## To do
Show every line of the data that includes the word "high".

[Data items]
|---|

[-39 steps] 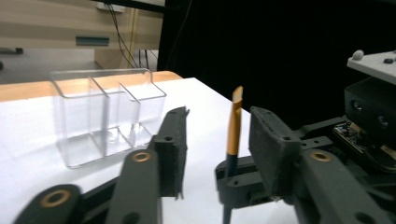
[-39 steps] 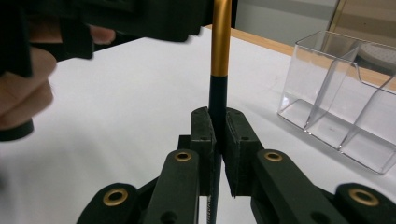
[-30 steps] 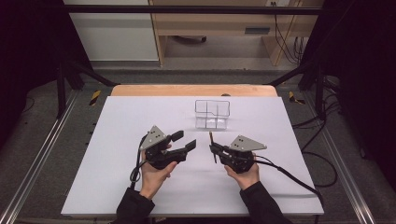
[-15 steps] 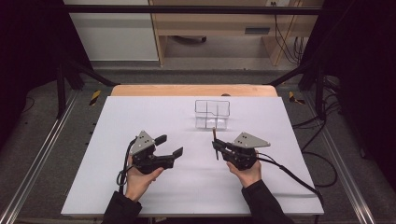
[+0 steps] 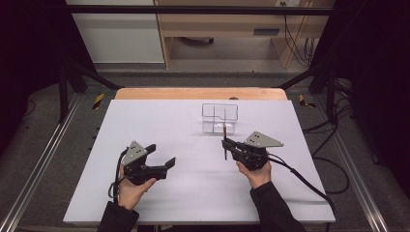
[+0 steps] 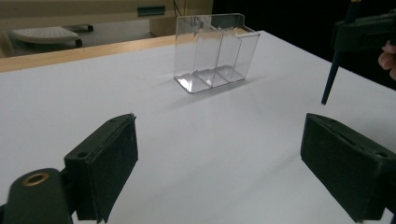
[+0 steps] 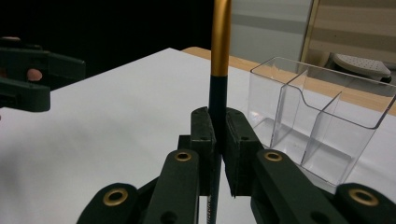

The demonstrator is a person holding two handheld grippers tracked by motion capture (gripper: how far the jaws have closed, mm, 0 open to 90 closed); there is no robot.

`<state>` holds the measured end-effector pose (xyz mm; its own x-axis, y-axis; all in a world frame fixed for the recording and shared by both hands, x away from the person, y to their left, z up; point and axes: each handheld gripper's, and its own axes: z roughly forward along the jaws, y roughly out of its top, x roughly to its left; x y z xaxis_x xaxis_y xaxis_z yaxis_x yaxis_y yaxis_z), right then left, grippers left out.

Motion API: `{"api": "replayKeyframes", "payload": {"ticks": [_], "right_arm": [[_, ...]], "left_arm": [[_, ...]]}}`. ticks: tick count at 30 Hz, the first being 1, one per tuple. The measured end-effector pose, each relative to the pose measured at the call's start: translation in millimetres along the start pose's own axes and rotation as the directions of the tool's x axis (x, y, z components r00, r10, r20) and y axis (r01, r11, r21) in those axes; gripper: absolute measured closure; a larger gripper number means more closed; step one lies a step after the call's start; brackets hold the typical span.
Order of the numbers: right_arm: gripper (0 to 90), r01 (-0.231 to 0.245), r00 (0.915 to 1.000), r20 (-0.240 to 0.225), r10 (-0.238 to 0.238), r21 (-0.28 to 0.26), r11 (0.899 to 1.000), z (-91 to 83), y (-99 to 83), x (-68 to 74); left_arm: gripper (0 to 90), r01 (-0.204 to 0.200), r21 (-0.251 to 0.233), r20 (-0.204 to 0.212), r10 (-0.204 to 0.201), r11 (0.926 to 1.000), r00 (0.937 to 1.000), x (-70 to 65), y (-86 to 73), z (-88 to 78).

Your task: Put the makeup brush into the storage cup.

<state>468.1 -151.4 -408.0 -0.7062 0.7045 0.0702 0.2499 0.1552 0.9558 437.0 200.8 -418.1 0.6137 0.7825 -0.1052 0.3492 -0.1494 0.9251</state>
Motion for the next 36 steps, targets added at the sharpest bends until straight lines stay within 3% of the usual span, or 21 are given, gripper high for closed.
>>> {"api": "replayKeyframes", "payload": {"ticks": [13, 36], "right_arm": [[83.3, -0.069, 0.9972, 0.026, 0.071, -0.068, 0.995, 3.4, 13.4, -11.7], [83.3, -0.072, 0.9936, 0.08, 0.08, -0.104, 0.992, 24.6, 49.2, -27.0]], "left_arm": [[8.4, 0.009, 0.032, -0.026, -0.008, 0.9994, 0.9996, 11.0, -10.4, -8.8], [7.9, 0.003, 0.07, -0.06, 0.001, 0.9975, 0.9982, 19.8, -12.5, -7.2]]}}
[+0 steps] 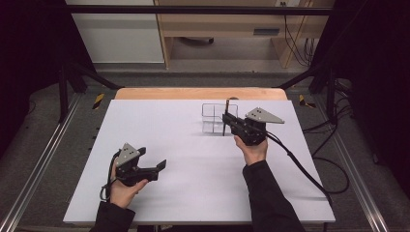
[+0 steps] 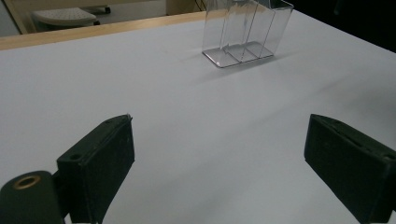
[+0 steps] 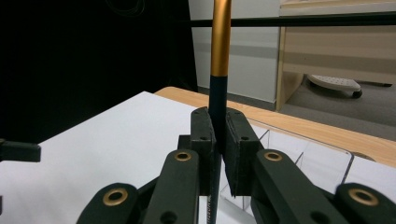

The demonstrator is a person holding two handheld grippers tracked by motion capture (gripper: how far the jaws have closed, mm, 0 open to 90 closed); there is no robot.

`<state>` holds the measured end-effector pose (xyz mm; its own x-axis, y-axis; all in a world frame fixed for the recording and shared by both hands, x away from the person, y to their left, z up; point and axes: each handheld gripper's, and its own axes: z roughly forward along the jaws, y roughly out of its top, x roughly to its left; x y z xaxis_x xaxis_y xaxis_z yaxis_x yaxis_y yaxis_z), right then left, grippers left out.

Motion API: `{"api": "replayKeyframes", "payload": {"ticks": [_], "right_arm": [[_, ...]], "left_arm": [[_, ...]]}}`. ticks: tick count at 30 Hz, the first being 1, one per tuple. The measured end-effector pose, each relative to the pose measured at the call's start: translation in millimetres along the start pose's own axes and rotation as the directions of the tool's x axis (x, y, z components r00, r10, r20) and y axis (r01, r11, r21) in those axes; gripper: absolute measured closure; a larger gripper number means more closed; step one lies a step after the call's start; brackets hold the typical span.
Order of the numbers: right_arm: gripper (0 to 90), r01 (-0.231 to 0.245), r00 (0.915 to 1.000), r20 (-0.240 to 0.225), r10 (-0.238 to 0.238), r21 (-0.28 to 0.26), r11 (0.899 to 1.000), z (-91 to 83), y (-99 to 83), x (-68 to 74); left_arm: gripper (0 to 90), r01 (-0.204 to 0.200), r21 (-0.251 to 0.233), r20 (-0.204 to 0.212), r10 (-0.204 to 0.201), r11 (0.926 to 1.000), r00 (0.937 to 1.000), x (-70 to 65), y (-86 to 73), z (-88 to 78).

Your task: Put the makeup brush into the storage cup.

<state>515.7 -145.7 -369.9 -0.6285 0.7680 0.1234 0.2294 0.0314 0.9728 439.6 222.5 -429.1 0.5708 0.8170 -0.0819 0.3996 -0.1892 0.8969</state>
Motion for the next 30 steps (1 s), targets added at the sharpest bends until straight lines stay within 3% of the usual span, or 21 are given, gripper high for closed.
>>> {"api": "replayKeyframes", "payload": {"ticks": [30], "right_arm": [[83.3, -0.009, 0.9981, 0.061, 0.011, -0.022, 1.0, 44.2, 26.8, -8.9]], "left_arm": [[7.8, 0.006, 0.018, -0.009, -0.006, 0.9998, 0.9999, 5.3, -1.2, 1.1]]}}
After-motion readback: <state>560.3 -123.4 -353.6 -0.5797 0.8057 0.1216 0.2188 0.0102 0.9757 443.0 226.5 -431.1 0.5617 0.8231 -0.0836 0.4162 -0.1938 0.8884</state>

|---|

## Answer to this exercise
Motion for the next 36 steps, targets added at the sharpest bends until straight lines stay within 3% of the usual span, or 21 are given, gripper high for closed.
Motion for the next 30 steps (1 s), targets added at the sharpest bends until straight lines stay within 3% of the usual span, or 21 are given, gripper high for closed.

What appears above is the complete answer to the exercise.